Constant interaction and engagement are important for recruiters to keep candidates in the talent pipeline and eventually hire them if they are the right fit for the company. According to Linkedin survey, 89% of talent say being contacted by their recruiter can make them accept a job offer faster. 

job offer faster

Formula: Candidate NPS= % of promoters -  % of detractors 

Based on the survey, the question of such a survey could be like this: On a Scale of 1-10, how likely are you to recommend a company, product, or service to a friend or a colleague? 

In a survey, the people who recommend the company positively are the promoters and people who don’t recommend it are the detractors. So, if the promoters are 55% and the detractors are 45%, then the NPS will be 55% - 45% = 10%. The ultimate goal of this metric is to increase the NPS and find the problems in candidate engagement and mitigate them with a tech-based solution.

10. Recruitment Site Analytics and Social Listening

This KPI is customisable and differs from company to company. Companies are using website analytics tools and social listening online tools such as Sprout Social or Hootsuite to collect and analyse information on the efficiency of the sourcing channel visitor demographics.  

Formula: (no. of the candidates from a social platform/total no. of online applicants) x 100

11.  Retention Rate

The retention rate depicts that employees are not only staying in the firm for a long time but also are productive and have a higher engagement rate which eventually increases the company's revenue. It is frequently calculated yearly basis. 

The metric tracks the total number of workers who remain at the client’s company over a specific time out of the workers at the start of the same period. Hiring managers can utilise this metric to calculate turnover rates and measure the number of employees who leave in the same period.

Formula:  Total employees still employed at the end of a specific period / Total employees at the start of the same period) x 100

12. Application completion rate 

This metric calculates the number of candidates who initiated the application process for the open position and move forward and submit it for consideration. 

Formula: No. of submitted applications/total no. of candidates who started an application 

For example, if 155 candidates started filling out applications and 137 candidates submitted applications, then Application Completion Rate would be 137 / 155 = 0.88.

13. Cost per application rate

Cost per application KPI is calculated by dividing the cost of job advertisement and personnel marketing expenses by the number of total application recruiters received. 

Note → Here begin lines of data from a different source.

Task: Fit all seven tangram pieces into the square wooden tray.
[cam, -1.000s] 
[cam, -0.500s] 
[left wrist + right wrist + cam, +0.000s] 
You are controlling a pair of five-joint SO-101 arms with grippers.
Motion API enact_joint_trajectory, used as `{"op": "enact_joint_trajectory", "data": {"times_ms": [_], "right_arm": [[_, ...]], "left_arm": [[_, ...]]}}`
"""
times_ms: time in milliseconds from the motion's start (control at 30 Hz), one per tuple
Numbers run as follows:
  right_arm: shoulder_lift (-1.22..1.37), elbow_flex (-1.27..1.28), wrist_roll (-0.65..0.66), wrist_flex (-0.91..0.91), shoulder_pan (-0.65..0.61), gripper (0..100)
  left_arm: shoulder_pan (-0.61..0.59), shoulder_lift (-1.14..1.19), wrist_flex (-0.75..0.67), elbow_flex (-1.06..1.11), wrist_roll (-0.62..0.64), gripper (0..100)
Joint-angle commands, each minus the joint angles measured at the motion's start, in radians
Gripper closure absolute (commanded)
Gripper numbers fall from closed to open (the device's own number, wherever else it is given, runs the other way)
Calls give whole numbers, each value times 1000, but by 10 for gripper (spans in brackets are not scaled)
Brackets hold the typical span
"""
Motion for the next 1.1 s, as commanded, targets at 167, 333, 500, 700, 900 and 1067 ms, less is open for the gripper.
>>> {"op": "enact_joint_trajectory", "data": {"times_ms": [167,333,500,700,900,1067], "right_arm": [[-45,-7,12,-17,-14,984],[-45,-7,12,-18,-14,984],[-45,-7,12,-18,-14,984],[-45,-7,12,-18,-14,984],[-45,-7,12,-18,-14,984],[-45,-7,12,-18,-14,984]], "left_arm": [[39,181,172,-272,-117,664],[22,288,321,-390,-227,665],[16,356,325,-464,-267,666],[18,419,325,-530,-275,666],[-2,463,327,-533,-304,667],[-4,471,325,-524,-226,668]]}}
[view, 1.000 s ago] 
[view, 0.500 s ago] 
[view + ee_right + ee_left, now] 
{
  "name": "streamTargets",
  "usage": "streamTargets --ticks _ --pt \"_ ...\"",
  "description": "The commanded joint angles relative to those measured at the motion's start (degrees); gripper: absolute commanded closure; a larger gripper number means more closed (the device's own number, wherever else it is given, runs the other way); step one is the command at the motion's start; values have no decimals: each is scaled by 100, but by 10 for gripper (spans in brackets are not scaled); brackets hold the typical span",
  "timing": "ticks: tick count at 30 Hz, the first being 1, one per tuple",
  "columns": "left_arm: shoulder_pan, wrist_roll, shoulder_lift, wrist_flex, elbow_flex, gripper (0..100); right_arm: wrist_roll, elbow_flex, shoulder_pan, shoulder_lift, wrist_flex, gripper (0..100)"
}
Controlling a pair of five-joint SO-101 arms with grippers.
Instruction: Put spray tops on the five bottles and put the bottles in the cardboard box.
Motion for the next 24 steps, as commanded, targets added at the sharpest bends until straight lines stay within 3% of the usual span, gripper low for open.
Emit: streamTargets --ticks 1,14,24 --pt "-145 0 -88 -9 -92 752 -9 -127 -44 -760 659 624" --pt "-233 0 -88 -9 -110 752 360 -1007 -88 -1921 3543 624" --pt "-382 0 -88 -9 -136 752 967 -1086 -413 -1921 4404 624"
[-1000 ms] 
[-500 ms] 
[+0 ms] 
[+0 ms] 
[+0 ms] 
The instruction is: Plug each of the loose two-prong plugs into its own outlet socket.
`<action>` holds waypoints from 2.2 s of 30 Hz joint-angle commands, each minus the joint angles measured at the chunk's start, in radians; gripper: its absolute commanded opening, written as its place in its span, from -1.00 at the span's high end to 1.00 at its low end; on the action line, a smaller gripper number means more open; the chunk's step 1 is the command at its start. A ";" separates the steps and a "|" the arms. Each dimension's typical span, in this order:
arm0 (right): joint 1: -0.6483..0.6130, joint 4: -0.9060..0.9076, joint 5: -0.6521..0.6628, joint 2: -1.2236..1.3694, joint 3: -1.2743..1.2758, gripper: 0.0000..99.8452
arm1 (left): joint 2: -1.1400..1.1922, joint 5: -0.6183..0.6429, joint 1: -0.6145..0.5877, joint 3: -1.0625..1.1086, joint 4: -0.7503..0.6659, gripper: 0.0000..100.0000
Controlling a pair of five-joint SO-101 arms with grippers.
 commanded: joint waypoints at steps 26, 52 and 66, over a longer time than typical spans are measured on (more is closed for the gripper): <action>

Formula: (cost of Job Ad + recruiting expenses) / numbers of applications received 

For instance, if recruiters received 37 applications and the cost of advertisement is 300$, then the cost per application ratio would be $300 / 37 applications = 8.1. This means that per application costs 8.1$ to the recruiters. 

14. Rejection rate 

If hiring managers want to calculate the ratio of rejection in the recruitment process, then this metric will help them figure it out. It is performance-based recruiting metrics that indicate how many candidates are categorised as ‘not suitable’ by the recruiters. 

Formula: No. of rejected candidates / Number of applications received X 100

For example, if a company receives 155 applications and 68 candidates get rejected, then the rejection rate would be 68 / 155 x 100 = 43.87 %. This metric will tell you how effectively the job Ad has reached the targetted audience and which sourcing channel brings the most suitable talent. 

15. Drop-off per stage ratio

One study mentioned in Glassdoor states that most companies have an 80% candidate drop-off during their hiring process. This metric is crucial to create a useful future prediction of the hiring process. The main purpose of calculating this metric is to measure how many candidates drop off at every recruitment stage. 

Formula: Number of applications started: Number of applications finished

Recruiters need to determine all the recruitment stages and must update the status of every applicant regularly and move them to the appropriate stage. Moving candidates to the next stage, withdrawing their application, or even rejecting a candidate for a particular reason, hiring managers will have vital data to analyse.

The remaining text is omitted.